*Exercise*
Whenever a line in the entries below contains the string "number", copy that line.

(Saved data entries)
........
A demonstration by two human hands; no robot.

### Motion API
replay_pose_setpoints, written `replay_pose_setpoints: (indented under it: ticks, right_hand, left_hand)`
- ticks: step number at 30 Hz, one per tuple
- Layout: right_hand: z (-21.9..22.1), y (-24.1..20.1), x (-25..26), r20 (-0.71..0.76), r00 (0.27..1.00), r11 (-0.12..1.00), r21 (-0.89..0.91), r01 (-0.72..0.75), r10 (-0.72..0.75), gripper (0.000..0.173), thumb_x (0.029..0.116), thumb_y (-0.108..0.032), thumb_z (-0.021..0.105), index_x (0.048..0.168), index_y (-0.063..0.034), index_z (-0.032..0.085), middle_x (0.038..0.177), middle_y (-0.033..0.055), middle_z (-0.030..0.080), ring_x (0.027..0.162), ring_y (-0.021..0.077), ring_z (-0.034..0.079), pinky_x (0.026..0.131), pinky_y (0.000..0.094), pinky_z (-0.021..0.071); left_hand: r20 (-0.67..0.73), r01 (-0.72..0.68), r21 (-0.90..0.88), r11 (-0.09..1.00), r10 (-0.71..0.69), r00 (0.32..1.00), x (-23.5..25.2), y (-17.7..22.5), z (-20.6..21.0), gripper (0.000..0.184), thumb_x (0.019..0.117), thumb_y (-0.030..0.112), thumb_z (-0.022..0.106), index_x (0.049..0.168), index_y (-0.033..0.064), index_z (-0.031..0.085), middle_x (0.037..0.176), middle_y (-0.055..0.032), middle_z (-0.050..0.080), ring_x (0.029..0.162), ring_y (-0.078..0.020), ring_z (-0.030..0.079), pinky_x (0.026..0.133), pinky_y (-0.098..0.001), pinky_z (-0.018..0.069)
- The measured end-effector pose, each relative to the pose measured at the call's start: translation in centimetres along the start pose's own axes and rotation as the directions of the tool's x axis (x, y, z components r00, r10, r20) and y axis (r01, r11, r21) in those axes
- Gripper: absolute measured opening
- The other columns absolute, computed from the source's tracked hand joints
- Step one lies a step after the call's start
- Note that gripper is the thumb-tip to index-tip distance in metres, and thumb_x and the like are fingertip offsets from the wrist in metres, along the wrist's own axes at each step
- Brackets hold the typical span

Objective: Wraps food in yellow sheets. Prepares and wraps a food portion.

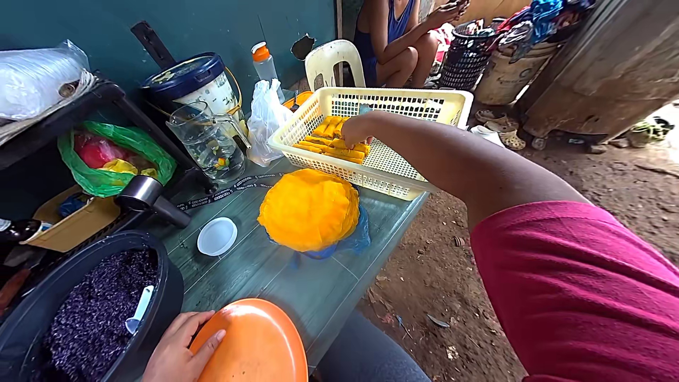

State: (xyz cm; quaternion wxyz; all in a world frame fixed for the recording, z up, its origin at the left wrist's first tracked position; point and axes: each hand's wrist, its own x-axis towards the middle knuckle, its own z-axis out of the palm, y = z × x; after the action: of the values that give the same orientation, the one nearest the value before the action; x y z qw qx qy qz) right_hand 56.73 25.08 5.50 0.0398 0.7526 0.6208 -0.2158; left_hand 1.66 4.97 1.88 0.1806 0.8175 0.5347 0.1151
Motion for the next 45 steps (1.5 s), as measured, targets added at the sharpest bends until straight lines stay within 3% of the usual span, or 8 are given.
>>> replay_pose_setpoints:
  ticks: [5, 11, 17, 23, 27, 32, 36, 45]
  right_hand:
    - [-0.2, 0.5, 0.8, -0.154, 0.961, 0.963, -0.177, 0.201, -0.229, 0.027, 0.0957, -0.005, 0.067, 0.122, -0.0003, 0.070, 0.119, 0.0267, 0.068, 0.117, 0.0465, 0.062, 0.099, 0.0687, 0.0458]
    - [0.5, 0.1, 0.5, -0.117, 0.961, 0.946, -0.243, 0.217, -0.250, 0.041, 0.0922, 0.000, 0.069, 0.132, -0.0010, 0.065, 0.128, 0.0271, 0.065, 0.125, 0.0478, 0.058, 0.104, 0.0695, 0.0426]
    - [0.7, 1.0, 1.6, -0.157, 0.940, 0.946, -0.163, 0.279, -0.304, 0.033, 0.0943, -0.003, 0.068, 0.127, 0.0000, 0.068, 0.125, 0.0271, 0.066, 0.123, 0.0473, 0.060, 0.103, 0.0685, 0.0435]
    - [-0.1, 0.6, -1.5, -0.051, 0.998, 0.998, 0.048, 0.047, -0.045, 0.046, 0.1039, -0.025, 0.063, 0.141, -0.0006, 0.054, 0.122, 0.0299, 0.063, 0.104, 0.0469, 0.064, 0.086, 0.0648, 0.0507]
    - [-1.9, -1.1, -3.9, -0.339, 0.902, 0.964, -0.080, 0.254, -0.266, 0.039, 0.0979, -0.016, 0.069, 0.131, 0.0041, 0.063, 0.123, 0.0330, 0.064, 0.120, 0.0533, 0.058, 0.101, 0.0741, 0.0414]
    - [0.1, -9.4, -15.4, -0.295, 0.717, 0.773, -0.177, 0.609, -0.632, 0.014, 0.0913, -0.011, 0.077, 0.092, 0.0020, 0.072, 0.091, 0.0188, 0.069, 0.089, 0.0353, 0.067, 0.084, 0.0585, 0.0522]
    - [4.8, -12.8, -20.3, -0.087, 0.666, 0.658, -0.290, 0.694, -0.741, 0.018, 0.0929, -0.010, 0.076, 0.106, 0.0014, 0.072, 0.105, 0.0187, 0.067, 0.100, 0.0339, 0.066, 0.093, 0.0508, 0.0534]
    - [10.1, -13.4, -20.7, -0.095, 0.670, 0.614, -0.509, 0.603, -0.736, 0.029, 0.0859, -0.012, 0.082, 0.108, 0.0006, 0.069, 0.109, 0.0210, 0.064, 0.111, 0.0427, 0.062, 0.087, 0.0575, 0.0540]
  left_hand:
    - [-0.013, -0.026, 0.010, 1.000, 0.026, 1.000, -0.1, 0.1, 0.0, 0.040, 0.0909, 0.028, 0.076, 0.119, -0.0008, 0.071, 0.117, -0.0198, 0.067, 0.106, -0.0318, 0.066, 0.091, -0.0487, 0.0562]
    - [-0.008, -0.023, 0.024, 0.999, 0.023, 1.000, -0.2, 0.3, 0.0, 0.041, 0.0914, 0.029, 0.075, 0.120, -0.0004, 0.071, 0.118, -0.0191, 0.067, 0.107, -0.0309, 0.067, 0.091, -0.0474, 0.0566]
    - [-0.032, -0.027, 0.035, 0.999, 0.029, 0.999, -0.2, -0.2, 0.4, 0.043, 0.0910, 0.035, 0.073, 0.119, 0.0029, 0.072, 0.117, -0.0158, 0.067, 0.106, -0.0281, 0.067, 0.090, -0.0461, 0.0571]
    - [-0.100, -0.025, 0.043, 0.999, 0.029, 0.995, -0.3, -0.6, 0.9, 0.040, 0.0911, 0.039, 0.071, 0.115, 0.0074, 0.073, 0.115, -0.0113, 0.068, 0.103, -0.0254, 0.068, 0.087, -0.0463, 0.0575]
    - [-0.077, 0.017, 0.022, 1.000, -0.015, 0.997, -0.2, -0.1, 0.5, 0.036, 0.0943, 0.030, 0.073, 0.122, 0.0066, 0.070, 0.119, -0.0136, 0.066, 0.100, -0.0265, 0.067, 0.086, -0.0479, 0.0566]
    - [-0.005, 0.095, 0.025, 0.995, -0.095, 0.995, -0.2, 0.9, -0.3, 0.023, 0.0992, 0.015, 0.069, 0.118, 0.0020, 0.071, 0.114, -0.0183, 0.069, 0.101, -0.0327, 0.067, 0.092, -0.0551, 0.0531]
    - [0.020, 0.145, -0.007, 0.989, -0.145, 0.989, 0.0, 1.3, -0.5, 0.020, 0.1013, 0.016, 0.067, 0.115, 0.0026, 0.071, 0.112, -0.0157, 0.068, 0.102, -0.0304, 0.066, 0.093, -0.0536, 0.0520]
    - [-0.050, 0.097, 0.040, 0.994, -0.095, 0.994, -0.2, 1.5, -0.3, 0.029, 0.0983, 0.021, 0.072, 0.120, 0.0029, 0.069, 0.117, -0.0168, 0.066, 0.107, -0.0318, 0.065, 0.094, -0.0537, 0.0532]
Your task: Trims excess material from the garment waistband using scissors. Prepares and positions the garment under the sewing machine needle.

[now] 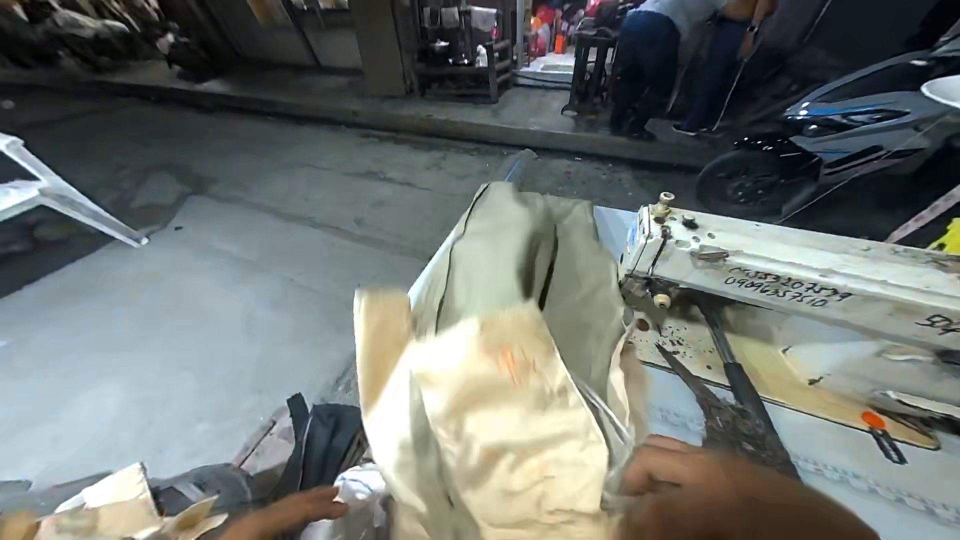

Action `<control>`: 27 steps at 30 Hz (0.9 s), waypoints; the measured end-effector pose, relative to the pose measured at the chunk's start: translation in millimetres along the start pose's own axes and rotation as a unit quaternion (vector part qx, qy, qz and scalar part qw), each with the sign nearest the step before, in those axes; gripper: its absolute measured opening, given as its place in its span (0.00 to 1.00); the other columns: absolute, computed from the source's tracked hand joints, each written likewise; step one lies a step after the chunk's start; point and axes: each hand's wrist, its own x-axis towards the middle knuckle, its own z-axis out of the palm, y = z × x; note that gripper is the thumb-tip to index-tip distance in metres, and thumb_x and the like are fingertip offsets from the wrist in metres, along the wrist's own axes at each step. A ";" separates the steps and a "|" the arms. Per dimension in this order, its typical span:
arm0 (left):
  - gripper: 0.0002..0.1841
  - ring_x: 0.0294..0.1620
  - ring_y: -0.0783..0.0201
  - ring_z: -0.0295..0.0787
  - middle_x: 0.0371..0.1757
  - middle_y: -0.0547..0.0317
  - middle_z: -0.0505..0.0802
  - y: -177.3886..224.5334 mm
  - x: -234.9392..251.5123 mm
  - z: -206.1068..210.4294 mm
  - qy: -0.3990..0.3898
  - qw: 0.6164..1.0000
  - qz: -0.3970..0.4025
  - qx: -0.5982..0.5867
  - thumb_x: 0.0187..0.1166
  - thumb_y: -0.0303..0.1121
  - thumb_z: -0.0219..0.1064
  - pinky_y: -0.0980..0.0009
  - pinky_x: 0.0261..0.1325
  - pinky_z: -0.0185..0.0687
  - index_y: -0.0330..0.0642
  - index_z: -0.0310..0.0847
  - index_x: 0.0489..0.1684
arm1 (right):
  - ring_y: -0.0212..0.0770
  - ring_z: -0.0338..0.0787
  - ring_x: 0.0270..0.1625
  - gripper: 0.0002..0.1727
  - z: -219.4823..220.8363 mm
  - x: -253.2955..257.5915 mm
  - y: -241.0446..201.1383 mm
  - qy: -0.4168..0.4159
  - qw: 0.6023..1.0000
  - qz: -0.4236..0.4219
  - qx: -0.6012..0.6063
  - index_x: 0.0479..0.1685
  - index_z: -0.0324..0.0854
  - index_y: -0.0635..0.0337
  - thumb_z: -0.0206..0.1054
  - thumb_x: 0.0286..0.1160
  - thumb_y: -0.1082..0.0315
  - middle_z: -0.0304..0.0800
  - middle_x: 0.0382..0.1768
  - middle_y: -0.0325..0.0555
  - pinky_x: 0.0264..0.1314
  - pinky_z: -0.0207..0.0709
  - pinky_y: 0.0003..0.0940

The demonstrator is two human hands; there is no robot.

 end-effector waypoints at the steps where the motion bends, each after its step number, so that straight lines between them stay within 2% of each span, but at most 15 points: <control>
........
*Solution for this exercise*
- ticks: step number at 30 Hz, one per tuple
 end-effector waypoints at the steps where the motion bends, each after its step number, so that straight lines between them stay within 2% of each span, but at most 15 points: <control>

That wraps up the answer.